__Data records__:
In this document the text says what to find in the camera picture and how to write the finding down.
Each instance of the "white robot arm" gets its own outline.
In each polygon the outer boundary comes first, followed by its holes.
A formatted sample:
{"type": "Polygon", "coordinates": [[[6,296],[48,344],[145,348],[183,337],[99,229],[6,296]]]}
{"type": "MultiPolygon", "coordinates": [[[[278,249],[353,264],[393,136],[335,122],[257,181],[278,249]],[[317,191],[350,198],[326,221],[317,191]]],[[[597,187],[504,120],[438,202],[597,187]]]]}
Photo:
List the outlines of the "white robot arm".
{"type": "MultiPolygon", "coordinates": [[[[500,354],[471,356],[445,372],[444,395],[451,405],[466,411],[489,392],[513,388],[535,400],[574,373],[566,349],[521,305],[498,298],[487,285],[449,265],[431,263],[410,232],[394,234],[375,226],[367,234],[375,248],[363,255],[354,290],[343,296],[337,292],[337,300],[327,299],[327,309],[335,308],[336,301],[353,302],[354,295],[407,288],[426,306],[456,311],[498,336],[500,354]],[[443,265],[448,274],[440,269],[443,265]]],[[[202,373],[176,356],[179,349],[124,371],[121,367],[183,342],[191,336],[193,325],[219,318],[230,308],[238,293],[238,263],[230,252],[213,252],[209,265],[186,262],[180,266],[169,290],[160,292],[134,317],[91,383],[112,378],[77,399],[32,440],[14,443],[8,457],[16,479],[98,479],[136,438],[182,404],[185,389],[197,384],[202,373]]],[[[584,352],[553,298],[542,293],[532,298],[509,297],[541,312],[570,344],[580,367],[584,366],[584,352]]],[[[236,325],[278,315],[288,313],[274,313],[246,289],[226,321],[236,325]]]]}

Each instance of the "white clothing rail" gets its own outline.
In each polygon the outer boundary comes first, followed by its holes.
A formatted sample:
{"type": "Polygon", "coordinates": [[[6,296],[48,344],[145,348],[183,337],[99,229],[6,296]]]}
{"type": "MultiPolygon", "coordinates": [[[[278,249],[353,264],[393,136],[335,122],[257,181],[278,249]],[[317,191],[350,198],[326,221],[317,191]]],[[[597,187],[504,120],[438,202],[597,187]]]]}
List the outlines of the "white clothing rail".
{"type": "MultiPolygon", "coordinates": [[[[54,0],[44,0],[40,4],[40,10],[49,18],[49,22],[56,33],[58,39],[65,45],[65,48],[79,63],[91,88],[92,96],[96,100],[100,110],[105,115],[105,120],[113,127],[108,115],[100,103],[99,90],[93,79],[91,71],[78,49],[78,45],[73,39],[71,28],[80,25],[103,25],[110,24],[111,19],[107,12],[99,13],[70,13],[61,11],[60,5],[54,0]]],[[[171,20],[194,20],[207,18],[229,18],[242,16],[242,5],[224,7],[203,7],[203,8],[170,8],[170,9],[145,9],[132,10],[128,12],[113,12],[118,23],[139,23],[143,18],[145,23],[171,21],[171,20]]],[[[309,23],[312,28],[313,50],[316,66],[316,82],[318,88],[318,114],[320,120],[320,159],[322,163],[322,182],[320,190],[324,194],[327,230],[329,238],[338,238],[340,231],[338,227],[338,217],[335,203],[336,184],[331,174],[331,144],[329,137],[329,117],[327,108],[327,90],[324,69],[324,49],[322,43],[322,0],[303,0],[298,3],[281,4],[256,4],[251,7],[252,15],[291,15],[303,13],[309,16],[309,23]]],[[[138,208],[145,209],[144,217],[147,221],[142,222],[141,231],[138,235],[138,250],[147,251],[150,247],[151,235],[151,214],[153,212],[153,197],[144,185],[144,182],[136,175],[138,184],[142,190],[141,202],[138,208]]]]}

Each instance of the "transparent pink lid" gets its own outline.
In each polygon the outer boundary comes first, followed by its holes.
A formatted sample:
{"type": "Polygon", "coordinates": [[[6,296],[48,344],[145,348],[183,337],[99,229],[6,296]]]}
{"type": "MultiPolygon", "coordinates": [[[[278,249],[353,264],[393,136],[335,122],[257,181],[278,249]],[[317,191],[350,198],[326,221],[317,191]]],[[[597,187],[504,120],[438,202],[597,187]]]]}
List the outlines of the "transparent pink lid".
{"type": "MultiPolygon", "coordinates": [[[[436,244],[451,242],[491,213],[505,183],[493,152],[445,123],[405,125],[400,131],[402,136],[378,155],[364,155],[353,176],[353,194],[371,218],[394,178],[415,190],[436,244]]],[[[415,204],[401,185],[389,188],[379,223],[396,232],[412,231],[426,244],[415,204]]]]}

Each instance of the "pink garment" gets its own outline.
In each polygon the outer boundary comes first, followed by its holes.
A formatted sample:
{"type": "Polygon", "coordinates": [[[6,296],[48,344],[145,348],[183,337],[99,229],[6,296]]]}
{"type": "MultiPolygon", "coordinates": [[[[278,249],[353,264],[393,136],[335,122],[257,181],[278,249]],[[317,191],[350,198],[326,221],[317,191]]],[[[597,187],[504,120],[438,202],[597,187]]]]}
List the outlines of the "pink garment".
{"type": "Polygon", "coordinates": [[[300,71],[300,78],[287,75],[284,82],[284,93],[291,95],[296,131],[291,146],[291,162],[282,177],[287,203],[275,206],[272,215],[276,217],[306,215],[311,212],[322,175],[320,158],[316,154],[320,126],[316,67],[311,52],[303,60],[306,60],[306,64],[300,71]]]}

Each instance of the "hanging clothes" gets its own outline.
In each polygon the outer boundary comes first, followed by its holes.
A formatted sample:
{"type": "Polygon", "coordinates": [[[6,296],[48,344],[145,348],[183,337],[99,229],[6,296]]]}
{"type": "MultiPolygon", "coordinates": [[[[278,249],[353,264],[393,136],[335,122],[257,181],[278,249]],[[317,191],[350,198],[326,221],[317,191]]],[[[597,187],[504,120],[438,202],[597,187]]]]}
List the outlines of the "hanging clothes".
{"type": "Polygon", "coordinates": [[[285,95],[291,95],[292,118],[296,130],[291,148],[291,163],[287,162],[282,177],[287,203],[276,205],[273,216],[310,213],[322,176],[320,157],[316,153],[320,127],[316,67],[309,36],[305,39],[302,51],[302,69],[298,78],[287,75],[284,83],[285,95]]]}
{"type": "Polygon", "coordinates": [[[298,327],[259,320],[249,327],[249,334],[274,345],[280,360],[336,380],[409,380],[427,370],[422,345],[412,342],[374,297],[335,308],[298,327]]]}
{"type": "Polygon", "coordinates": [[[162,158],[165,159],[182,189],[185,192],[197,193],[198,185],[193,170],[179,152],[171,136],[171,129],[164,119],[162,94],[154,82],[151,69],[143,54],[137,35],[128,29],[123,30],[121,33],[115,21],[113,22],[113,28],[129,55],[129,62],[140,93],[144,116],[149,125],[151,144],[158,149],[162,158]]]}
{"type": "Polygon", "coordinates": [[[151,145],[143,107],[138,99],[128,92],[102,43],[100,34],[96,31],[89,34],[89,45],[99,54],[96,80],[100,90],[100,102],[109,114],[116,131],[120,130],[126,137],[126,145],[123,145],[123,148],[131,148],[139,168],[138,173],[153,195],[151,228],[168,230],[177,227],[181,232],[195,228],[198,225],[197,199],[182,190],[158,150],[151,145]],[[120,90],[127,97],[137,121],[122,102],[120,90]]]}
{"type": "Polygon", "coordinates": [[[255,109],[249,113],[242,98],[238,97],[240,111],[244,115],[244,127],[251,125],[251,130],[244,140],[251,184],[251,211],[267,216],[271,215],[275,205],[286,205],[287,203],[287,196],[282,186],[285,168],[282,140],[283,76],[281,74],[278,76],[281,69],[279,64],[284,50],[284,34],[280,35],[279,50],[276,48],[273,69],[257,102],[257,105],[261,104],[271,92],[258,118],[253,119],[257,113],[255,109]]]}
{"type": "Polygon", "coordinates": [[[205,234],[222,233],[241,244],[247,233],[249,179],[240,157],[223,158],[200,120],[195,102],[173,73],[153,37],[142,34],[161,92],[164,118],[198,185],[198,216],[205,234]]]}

__Work instructions__:
Using the data above, show each line where "gets" occurs.

__Response below__:
Each instance of the "white robot arm" gets its own outline.
Each instance of the "white clothing rail" gets its own outline.
Each instance of the "transparent pink lid" gets its own outline.
Each instance of the "pink garment" gets its own outline.
Each instance of the "hanging clothes" gets its own outline.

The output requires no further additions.